#### THE TASK:
Write out every entry again exactly as it stands.

BEGIN INPUT DATA

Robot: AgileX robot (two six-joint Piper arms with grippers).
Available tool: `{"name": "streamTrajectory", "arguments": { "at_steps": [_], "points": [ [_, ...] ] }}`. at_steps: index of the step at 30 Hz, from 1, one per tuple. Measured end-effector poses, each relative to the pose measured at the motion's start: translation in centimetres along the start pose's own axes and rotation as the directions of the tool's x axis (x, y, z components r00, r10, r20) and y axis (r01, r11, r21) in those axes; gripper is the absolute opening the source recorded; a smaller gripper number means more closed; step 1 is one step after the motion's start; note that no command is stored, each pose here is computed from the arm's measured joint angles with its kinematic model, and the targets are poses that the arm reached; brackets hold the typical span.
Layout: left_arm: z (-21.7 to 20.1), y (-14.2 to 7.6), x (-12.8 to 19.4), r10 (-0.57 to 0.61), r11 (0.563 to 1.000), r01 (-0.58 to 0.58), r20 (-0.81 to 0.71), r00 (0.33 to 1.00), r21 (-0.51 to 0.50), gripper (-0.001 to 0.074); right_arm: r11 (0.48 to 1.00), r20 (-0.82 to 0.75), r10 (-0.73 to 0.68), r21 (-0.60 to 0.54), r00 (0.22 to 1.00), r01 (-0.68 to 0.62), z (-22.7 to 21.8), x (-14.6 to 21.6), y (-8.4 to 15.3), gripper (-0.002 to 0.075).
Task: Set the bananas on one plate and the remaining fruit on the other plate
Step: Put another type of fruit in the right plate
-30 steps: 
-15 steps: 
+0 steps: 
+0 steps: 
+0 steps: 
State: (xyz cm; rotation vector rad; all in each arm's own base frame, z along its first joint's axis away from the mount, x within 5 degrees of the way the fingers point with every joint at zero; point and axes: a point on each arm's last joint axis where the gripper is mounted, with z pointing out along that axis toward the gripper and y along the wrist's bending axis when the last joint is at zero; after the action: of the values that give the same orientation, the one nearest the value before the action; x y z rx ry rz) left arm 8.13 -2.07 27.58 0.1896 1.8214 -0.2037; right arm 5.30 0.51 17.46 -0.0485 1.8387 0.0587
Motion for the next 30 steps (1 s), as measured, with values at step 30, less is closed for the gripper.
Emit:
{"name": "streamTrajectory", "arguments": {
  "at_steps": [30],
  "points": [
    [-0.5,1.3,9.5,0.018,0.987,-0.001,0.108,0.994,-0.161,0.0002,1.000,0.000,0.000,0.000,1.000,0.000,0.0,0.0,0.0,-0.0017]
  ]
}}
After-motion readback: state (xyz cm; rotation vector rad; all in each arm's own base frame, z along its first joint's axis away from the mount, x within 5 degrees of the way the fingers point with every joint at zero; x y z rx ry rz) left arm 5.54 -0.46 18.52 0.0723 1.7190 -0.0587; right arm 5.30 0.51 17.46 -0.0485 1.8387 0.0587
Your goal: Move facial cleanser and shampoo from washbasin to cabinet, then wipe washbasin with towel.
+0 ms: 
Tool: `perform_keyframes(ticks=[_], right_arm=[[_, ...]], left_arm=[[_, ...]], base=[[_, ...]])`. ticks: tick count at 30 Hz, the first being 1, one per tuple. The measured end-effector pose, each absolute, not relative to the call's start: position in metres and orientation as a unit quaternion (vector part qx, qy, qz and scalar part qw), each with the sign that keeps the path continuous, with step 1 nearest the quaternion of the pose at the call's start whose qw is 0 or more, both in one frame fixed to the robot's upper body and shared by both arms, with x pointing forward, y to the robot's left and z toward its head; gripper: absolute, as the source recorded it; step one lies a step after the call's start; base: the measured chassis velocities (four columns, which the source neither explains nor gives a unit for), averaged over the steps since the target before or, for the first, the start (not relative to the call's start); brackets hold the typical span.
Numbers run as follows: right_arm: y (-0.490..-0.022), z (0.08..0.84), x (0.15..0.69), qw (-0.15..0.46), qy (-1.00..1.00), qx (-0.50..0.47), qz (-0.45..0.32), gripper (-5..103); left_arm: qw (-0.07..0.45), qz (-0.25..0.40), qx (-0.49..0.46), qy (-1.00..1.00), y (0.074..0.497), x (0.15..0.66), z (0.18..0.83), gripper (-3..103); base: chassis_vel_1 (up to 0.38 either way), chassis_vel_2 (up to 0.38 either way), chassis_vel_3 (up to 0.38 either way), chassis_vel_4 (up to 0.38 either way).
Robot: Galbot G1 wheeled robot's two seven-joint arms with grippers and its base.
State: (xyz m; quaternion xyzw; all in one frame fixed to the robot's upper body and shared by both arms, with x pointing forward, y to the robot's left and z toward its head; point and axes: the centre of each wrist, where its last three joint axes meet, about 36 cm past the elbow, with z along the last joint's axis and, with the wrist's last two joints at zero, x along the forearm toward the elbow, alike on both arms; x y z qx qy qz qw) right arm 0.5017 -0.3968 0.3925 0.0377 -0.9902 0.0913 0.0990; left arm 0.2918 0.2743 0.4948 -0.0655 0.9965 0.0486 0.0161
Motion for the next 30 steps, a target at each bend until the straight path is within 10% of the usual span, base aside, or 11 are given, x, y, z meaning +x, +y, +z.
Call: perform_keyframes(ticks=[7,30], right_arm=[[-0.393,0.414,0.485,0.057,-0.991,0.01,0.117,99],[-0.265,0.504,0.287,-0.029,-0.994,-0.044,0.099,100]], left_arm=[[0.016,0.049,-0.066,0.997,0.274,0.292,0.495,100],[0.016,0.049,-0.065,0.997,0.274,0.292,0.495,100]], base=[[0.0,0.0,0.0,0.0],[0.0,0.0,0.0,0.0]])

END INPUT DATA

#### YOUR SOLUTION:
Robot: AgileX robot (two six-joint Piper arms with grippers).
Available tool: `{"name": "streamTrajectory", "arguments": { "at_steps": [_], "points": [ [_, ...] ] }}`. at_steps: index of the step at 30 Hz, from 1, one per tuple. Measured end-effector poses, each relative to the pose measured at the motion's start: translation in centimetres along the start pose's own axes and rotation as the directions of the tool's x axis (x, y, z components r00, r10, r20) and y axis (r01, r11, r21) in those axes; gripper is the absolute opening the source recorded; a smaller gripper number means more closed; step 1 is one step after the motion's start; note that no command is stored, each pose here is computed from the arm's measured joint angles with its kinematic model, and the targets are poses that the arm reached; brackets hold the typical span.
Layout: left_arm: z (-21.7 to 20.1), y (-14.2 to 7.6), x (-12.8 to 19.4), r10 (-0.57 to 0.61), r11 (0.563 to 1.000), r01 (-0.58 to 0.58), r20 (-0.81 to 0.71), r00 (0.33 to 1.00), r21 (-0.51 to 0.50), gripper (-0.001 to 0.074); right_arm: r11 (0.48 to 1.00), r20 (-0.82 to 0.75), r10 (-0.73 to 0.68), r21 (-0.60 to 0.54), r00 (0.22 to 1.00), r01 (-0.68 to 0.62), z (-22.7 to 21.8), x (-14.6 to 21.6), y (-8.4 to 15.3), gripper (-0.002 to 0.075).
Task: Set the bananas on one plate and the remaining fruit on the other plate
Step: Put another type of fruit in the right plate
-30 steps: 
-15 steps: 
+0 steps: 
+0 steps: 
+0 steps: 
State: (xyz cm; rotation vector rad; all in each arm's own base frame, z along its first joint's axis away from the mount, x within 5 degrees of the way the fingers point with every joint at zero; point and axes: a point on each arm's last joint axis where the gripper is mounted, with z pointing out along that axis toward the gripper and y along the wrist's bending axis when the last joint is at zero; after the action: of the values that give the same orientation, the one nearest the value before the action; x y z rx ry rz) left arm 8.13 -2.07 27.58 0.1896 1.8214 -0.2037; right arm 5.30 0.51 17.46 -0.0485 1.8387 0.0587
Motion for the next 30 steps (1 s), as measured, with values at step 30, less is closed for the gripper.
Emit:
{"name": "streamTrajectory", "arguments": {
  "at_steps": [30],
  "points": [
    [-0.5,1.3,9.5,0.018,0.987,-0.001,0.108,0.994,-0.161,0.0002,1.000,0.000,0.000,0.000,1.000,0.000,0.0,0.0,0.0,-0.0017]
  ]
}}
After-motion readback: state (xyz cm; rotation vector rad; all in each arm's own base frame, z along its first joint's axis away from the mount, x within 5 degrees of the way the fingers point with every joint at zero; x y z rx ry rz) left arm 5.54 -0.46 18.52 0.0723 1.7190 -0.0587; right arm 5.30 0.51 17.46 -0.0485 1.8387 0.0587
Your goal: Move facial cleanser and shampoo from washbasin to cabinet, then wipe washbasin with towel.
+0 ms: 
Tool: `perform_keyframes(ticks=[_], right_arm=[[_, ...]], left_arm=[[_, ...]], base=[[_, ...]])`. ticks: tick count at 30 Hz, the first being 1, one per tuple. The measured end-effector pose, each absolute, not relative to the call's start: position in metres and orientation as a unit quaternion (vector part qx, qy, qz and scalar part qw), each with the sign that keeps the path continuous, with step 1 nearest the quaternion of the pose at the call's start whose qw is 0 or more, both in one frame fixed to the robot's upper body and shared by both arms, with x pointing forward, y to the robot's left and z toward its head; gripper: absolute, as the source recorded it; step one lies a step after the call's start; base: the measured chassis velocities (four columns, which the source neither explains nor gives a unit for), averaged over the steps since the target before or, for the first, the start (not relative to the call's start); brackets hold the typical span.
Numbers run as follows: right_arm: y (-0.490..-0.022), z (0.08..0.84), x (0.15..0.69), qw (-0.15..0.46), qy (-1.00..1.00), qx (-0.50..0.47), qz (-0.45..0.32), gripper (-5..103); left_arm: qw (-0.07..0.45), qz (-0.25..0.40), qx (-0.49..0.46), qy (-1.00..1.00), y (0.074..0.497), x (0.15..0.66), z (0.18..0.83), gripper (-3..103); base: chassis_vel_1 (up to 0.38 either way), chassis_vel_2 (up to 0.38 either way), chassis_vel_3 (up to 0.38 either way), chassis_vel_4 (up to 0.38 either way).
Robot: Galbot G1 wheeled robot's two seven-joint arms with grippers and its base.
State: (xyz m; quaternion xyzw; all in one frame fixed to the robot's upper body and shared by both arms, with x pointing forward, y to the robot's left and z toward its head; point and axes: the centre of each wrist, where its last three joint axes meet, about 36 cm past the elbow, with z along the last joint's axis and, with the wrist's last two joints at zero, x along the forearm toward the elbow, alike on both arms; x y z qx qy qz qw) right arm 0.5017 -0.3968 0.3925 0.0377 -0.9902 0.0913 0.0990; left arm 0.2918 0.2743 0.4948 -0.0655 0.9965 0.0486 0.0161
Motion for the next 30 steps, a target at each bend until the straight path is within 10% of the usual span, base aside, or 11 are given, x, y, z meaning +x, +y, +z.
Call: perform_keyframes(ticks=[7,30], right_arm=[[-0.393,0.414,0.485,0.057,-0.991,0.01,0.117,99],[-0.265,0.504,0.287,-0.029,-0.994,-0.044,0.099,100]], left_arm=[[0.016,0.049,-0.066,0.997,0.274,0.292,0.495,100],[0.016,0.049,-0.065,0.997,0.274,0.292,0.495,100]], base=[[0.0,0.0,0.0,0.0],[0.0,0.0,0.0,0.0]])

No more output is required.